# Task prompt:
Check each line of the records for "answers"; collect those that have it.

Data supplied Start Marker

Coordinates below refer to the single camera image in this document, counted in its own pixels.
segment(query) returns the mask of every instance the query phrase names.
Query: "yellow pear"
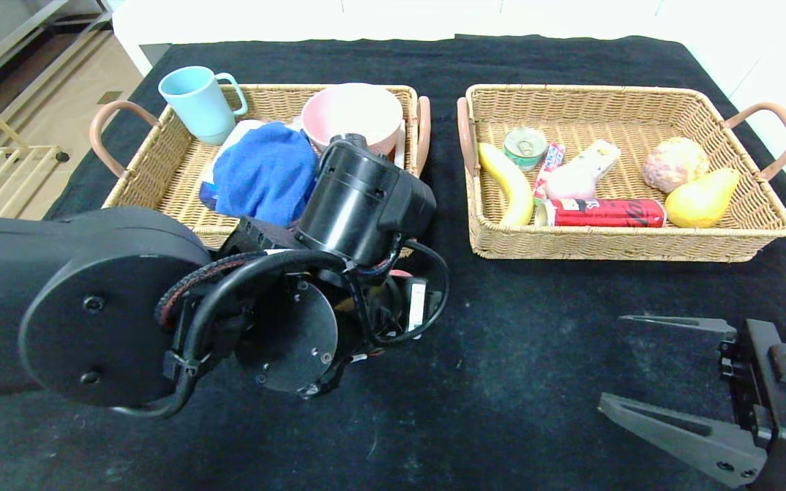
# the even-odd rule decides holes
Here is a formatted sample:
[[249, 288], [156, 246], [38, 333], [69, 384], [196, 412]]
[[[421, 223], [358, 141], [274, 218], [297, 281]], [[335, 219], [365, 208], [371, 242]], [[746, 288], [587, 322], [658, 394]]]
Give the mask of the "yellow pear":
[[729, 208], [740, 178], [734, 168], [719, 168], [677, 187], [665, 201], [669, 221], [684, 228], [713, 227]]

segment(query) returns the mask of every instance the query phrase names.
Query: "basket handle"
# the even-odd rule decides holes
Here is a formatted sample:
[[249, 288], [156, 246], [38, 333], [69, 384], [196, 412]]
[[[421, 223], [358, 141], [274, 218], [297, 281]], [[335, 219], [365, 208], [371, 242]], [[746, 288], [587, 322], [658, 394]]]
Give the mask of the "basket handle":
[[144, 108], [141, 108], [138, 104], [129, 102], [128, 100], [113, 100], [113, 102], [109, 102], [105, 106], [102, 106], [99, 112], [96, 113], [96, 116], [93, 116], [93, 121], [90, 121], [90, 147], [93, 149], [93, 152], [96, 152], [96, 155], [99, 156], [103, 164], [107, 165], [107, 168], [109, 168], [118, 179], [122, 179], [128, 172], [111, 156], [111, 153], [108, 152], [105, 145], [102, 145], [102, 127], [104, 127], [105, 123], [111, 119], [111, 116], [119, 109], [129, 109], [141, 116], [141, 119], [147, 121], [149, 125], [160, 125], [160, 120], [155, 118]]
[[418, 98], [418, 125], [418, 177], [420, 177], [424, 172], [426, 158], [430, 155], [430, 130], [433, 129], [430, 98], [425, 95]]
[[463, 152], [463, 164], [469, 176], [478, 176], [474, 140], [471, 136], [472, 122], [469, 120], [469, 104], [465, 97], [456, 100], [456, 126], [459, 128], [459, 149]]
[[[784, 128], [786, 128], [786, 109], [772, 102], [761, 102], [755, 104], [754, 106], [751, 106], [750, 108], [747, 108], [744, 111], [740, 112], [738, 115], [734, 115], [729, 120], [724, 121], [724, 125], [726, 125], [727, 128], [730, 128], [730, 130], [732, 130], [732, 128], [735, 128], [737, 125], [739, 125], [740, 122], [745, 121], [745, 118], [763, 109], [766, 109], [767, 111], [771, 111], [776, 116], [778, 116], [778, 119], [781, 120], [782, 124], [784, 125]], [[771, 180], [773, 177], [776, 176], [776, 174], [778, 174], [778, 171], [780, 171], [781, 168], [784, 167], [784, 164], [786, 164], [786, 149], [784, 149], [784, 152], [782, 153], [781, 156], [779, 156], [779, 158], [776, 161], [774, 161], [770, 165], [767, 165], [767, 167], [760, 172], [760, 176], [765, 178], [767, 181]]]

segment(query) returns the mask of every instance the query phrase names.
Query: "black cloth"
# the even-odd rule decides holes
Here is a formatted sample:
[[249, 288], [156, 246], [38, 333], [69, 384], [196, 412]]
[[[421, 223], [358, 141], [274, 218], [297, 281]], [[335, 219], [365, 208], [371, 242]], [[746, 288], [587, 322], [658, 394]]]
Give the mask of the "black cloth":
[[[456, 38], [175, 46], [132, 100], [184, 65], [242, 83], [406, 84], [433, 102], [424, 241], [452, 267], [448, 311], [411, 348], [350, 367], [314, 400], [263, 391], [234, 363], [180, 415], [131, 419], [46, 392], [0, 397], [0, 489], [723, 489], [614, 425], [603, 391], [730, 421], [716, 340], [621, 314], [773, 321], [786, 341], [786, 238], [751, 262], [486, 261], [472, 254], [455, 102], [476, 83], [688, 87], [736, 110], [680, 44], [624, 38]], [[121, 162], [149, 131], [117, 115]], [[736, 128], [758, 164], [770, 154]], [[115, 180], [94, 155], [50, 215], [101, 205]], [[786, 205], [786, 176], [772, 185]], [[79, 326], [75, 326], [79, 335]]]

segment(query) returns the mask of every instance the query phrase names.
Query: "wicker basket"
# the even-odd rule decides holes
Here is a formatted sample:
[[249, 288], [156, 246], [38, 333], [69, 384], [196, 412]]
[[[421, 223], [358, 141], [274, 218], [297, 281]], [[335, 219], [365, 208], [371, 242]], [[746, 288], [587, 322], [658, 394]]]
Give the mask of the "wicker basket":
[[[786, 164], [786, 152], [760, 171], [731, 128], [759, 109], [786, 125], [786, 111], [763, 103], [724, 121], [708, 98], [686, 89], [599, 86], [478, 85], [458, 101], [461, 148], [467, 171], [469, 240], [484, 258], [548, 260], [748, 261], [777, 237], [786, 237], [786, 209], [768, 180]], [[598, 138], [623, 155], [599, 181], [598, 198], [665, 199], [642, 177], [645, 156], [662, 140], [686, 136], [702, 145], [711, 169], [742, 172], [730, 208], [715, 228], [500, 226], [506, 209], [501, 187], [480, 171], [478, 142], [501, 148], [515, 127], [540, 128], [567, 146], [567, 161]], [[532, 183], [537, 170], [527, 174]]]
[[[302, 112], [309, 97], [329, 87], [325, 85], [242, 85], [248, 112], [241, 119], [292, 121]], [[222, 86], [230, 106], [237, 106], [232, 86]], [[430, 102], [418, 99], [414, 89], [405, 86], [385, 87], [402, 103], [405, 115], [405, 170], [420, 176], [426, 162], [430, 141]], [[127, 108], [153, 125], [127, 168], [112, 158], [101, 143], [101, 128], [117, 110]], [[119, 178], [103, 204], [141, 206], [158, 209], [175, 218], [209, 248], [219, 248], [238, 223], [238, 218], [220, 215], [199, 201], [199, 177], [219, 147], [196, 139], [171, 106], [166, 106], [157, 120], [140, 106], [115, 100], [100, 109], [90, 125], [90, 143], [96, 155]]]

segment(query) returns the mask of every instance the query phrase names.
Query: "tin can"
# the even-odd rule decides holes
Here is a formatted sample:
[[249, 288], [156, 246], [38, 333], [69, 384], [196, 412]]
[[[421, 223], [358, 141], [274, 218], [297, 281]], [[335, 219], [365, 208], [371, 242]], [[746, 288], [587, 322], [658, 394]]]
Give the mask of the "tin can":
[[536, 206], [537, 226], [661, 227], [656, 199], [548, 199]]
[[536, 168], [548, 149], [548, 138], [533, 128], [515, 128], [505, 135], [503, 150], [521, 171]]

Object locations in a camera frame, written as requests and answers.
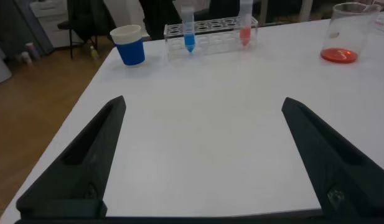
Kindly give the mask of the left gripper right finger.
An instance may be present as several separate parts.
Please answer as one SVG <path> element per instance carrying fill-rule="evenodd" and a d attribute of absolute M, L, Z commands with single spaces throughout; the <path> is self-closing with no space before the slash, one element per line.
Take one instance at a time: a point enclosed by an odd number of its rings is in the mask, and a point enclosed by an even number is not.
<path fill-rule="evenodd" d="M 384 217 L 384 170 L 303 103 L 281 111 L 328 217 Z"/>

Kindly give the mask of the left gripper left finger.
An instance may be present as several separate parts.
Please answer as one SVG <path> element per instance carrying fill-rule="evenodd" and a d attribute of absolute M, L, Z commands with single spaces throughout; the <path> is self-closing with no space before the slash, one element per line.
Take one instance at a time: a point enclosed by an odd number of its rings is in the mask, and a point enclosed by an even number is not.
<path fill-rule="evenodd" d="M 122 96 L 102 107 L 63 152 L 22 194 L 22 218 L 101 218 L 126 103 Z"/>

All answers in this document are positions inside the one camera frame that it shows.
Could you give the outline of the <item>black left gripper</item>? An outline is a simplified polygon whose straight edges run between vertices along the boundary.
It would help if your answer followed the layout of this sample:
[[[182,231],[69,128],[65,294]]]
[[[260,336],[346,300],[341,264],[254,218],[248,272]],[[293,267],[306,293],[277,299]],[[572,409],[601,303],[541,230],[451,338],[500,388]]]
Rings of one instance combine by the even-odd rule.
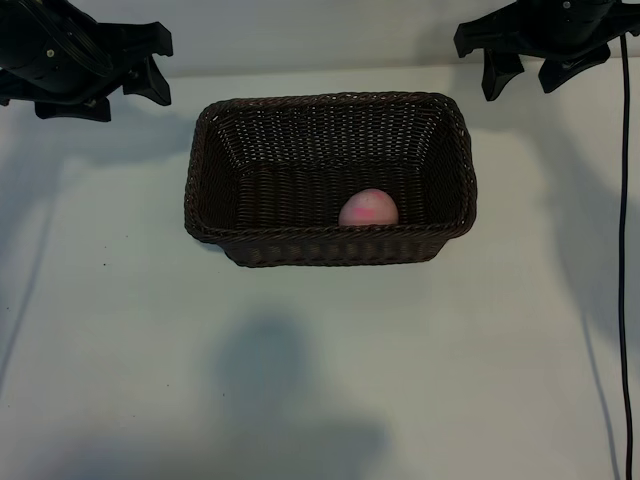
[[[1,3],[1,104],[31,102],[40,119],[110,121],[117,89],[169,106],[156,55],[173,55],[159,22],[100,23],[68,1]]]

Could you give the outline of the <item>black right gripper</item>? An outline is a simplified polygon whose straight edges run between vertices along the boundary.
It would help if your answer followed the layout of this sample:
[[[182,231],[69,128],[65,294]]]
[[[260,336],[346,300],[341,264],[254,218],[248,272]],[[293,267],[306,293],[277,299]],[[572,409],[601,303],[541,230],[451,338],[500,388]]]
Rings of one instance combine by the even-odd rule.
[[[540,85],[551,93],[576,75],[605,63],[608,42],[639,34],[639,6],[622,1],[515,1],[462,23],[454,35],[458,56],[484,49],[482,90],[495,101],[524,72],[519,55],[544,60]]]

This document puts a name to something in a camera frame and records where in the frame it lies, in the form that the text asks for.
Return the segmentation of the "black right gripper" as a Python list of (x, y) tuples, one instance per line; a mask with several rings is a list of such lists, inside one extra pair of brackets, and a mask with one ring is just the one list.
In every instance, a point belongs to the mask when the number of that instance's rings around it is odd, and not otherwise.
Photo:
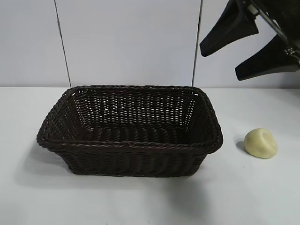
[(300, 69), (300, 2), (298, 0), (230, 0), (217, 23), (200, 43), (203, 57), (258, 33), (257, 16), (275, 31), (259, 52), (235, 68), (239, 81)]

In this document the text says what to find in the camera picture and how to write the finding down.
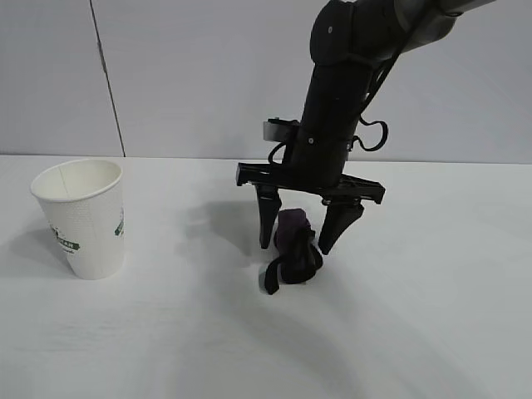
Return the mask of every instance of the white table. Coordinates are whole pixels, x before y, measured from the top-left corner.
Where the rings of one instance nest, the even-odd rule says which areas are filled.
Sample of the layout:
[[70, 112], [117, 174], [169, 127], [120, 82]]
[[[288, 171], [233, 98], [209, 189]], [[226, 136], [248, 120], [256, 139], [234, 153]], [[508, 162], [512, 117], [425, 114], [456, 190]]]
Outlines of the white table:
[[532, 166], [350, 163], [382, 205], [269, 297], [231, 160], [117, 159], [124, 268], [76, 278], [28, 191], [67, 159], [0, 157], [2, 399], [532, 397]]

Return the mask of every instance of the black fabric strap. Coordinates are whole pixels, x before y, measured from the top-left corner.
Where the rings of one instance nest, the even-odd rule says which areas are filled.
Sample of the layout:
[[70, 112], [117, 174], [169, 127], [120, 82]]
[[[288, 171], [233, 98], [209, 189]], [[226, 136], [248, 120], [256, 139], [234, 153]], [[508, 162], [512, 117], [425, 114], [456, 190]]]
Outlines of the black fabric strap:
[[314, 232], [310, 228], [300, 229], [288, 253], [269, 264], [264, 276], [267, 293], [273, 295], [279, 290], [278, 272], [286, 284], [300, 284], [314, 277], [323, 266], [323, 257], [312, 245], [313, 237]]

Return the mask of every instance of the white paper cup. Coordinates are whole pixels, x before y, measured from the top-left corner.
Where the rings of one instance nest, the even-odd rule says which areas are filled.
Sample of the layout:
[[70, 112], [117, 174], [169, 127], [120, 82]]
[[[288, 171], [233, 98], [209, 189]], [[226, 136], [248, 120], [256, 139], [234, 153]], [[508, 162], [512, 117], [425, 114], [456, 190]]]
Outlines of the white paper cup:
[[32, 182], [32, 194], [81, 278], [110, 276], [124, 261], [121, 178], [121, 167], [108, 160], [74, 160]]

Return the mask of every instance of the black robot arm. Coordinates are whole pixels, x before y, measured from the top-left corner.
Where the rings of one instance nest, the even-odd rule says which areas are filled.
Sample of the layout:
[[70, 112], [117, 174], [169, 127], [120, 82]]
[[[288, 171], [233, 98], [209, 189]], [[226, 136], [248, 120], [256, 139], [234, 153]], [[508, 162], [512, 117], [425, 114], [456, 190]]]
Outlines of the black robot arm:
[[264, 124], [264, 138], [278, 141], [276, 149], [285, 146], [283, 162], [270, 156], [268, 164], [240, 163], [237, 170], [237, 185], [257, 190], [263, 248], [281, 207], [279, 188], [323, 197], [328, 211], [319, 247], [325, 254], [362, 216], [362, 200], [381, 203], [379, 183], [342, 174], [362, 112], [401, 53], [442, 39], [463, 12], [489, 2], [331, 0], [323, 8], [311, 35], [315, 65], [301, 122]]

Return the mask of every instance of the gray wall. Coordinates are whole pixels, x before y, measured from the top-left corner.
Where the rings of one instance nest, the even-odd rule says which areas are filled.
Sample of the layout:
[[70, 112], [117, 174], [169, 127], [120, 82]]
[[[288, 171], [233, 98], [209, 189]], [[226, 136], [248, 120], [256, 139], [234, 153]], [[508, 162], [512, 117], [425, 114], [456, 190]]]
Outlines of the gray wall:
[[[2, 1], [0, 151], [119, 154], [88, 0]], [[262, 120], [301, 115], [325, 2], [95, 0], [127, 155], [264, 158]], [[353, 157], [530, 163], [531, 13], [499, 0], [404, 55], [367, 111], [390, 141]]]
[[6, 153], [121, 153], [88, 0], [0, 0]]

Data supplied End Marker

# Answer for this exercise:
Object locations in a camera frame, written as requests and answers.
All answers in this document are positions inside the one camera frame that it shows.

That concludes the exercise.